> [ACTION ITEM]:
From the records that follow, copy every line in which "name" appears.

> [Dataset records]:
·····

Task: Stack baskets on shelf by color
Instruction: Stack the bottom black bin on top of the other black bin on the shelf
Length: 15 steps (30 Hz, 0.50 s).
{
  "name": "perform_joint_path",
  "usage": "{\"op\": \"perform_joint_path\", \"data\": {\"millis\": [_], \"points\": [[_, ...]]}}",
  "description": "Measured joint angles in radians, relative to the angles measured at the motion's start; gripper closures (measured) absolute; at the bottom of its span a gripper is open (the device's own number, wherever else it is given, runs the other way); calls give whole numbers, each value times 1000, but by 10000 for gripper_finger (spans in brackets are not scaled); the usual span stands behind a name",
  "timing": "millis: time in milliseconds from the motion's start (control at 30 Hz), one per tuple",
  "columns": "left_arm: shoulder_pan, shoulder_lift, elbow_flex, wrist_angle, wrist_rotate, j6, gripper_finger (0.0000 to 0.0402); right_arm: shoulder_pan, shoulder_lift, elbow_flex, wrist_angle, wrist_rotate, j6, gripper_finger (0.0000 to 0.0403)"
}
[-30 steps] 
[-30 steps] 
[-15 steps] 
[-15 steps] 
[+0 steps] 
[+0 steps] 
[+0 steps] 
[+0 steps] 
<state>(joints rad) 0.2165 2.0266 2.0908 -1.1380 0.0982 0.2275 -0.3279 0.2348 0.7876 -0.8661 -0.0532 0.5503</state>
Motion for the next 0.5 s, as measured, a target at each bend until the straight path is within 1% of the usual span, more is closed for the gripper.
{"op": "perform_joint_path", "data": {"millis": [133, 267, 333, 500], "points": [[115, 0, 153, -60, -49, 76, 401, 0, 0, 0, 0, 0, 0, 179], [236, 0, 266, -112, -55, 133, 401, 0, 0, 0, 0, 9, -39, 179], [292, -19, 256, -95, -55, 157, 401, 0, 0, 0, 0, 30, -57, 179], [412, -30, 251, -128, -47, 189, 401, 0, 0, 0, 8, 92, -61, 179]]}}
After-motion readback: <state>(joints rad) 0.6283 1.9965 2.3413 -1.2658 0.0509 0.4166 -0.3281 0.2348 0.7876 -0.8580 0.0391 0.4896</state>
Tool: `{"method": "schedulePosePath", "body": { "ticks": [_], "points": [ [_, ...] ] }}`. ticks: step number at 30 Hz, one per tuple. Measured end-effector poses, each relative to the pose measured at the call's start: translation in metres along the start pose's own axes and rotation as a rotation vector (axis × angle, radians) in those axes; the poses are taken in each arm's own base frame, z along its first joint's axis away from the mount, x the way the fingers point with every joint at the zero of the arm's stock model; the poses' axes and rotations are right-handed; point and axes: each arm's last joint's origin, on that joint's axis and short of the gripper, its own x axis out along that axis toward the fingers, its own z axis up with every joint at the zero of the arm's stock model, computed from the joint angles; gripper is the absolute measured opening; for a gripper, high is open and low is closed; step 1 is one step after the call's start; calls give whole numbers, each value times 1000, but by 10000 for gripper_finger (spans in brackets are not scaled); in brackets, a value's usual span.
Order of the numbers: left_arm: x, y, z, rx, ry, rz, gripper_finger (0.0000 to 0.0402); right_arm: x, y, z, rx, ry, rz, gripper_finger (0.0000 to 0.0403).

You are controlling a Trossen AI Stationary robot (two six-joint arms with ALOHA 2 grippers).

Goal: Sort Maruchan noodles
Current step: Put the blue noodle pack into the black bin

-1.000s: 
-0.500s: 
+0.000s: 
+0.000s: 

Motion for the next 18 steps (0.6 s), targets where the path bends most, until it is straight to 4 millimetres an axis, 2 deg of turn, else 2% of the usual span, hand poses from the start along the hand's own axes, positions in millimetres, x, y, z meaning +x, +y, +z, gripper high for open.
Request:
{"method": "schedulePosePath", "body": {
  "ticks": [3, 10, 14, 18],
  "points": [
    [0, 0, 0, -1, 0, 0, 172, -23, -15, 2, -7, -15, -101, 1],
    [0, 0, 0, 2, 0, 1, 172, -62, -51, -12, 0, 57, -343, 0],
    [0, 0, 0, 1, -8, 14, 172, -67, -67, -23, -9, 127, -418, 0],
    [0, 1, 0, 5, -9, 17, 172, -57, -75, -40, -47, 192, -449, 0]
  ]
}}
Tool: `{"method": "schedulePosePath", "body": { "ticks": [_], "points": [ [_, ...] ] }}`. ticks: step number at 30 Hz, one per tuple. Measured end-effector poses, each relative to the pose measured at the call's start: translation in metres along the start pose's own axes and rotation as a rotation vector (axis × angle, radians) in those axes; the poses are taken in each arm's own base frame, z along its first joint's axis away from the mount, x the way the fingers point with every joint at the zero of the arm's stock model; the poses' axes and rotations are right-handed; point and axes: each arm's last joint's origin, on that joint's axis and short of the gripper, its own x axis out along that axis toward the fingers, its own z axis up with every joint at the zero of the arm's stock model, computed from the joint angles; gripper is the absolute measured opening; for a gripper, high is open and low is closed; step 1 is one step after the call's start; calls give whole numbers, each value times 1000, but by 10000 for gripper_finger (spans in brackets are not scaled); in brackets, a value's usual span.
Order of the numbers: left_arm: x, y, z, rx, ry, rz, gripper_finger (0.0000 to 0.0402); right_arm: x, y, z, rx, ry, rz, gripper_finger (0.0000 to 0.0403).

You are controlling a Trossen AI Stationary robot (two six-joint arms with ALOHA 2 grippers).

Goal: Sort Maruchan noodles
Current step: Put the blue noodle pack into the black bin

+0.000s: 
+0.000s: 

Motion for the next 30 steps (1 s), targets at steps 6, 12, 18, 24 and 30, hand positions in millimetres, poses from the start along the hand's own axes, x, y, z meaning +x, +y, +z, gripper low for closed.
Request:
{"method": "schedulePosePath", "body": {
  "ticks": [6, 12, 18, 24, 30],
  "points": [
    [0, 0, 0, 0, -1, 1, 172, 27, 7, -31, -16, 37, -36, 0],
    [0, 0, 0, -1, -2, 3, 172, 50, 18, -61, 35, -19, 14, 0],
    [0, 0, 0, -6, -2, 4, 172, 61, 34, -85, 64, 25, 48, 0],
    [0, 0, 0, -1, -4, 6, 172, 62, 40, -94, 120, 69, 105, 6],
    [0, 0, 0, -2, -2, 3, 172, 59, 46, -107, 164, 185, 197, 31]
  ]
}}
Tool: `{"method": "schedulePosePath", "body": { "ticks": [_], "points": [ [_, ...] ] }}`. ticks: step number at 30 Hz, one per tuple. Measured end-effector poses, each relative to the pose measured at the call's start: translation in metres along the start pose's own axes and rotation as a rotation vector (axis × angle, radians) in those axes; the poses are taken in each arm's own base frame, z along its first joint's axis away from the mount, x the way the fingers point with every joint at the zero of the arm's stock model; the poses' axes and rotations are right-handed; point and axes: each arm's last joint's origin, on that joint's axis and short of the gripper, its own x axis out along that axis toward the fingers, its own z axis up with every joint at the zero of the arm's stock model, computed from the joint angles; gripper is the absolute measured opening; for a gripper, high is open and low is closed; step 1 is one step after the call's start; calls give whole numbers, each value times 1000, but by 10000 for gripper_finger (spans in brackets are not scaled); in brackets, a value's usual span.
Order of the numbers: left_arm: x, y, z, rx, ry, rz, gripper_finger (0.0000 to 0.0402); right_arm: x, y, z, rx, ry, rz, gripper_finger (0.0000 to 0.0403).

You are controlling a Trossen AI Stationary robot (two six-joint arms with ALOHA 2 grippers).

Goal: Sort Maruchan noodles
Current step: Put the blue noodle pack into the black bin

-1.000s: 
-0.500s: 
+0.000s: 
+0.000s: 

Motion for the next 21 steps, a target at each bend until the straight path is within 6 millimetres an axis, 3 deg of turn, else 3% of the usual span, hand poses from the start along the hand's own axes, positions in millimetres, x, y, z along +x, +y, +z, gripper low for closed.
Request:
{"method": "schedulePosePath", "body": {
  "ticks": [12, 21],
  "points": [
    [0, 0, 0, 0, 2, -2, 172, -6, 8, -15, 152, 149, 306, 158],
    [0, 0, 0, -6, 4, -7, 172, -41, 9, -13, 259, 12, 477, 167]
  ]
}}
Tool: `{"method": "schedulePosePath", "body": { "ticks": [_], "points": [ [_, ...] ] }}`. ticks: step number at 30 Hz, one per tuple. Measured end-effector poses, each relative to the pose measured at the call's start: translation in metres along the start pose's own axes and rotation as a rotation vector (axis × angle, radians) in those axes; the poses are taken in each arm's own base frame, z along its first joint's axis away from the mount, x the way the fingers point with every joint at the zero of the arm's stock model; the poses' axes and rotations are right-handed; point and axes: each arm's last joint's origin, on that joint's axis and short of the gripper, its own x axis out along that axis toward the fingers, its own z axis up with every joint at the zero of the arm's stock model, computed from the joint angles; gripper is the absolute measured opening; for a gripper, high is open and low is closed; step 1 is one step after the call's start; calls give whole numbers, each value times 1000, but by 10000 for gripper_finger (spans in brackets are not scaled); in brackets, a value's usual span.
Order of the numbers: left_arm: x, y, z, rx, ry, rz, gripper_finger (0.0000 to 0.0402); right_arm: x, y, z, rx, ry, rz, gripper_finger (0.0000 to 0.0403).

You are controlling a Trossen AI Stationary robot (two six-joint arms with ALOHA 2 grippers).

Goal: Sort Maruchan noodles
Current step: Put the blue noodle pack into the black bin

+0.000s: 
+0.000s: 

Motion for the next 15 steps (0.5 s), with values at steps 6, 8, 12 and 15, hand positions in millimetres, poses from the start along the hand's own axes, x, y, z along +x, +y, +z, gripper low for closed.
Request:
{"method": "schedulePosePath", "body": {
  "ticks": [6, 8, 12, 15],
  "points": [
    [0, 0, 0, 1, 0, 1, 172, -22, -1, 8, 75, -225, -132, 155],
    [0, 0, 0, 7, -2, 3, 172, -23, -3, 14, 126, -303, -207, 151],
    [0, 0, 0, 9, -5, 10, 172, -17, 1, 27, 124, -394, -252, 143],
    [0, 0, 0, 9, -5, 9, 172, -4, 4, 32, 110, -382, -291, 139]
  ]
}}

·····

> [RESULT OF THE TASK]:
  "name": "perform_joint_path",
  "description": "Measured joint angles in radians, relative to the angles measured at the motion's start; gripper closures (measured) absolute; at the bottom of its span a gripper is open (the device's own number, wherever else it is given, runs the other way); calls give whole numbers, each value times 1000, but by 10000 for gripper_finger (spans in brackets are not scaled); the usual span stands behind a name",

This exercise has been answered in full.